Page 83 of The Evening Wolves

A grin splashed across Colt’s face, and he scrambled up from his seat—a slower scramble than usual, with some new twinges and winces, but still a scramble. “I’ve got to tell—” But he stopped, a blush rising in his cheeks.

“I’ll talk to his parents,” Emery said. “You’d better go pack.” He checked the clock. “And call Koby to let him know; they’re leaving in a few hours.”

Colt sprinted off, grinning again.

“Do you see how that boy moves?” Jem asked. “I wish I were sixteen again. Busted ribs what?”

“If you were sixteen again, we’d have to take out a second mortgage to keep you in McDonald’s,” Tean said. “And can you imagine how many bags of chips I’d have to buy?”

“But, on the plus side, I’d be super horny all the time.”

“Gee, what a change.” As soon as the words left his mouth, Tean blushed and put his hand over his mouth.
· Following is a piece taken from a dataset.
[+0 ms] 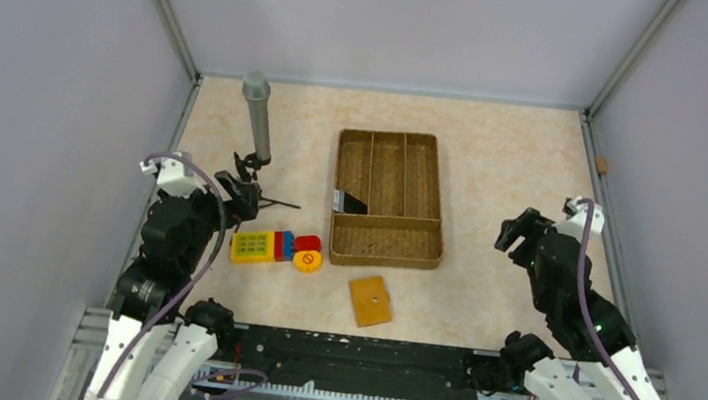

Jem burst out laughing and, in the process, almost choked to death on a piece of pepperoni. It flew from his mouth, and Biscuit immediately scooped it up and ate it.

“Maybe John’s right,” Emery said as he headed for the stairs. “Maybe we should just run away.”

When he got to their bedroom, he was surprised to see the lights on under the door, and the sound of bare feet on the floorboards. He opened the door. John had pulled on a pair of sweats that left very little to the imagination—including the fact that he’d opted out of underwear. They rode low on his hips, exposing a band of pale skin below his faded tan lines and free of the dark ink of his tattoos. As Emery watched, John pulled something from the closet and threw it on the bed.

Emery stepped into the room and shut the door behind him.

He took the chair in the corner. John had already made a pile on the bed, and he folded a polo with the Wahredua PD logo on the breast. Farther down in the pile was the heavier navy fabric of John’s dress uniform.

“I told Colt he could go on that service trip.”

The light picked out the fine gold hairs on John’s nape.

“I thought it would be good, you know. To get him out of town for a few days.”

When John shifted his weight, his bare feet made a soft, sticking sound against the boards.

“Well?”

“Sure.”

Emery dropped back into the chair and rubbed his eyes. “What’s going on?”

John kept his attention on the shirt, drawing one hand across the fold, making it crisp and tight. Then he laid the shirt on top of the pile. He’d turned on every light in the room even though the afternoon light coming through the windows was white and sharp. It made it feel like it should have been dark. Like it was night. Night in the haunted house.

“My father stopped by the hospital.”

That was all.

“And?”

“And—” John worked another Wahredua PD shirt off a hanger. “—he helped me understand some things.”

“He did.”

“Yes, Ree. He did.”

“Like what?”

“Like the fact that, whatever happens, I’m out of a job.”

Emery opened his mouth to respond, but John’s phone made a familiar chirping noise—the sound of a notification from a social media app.

“I thought you turned those off.”

John laid the shirt on the bed. He folded one side in. He straightened the sleeve.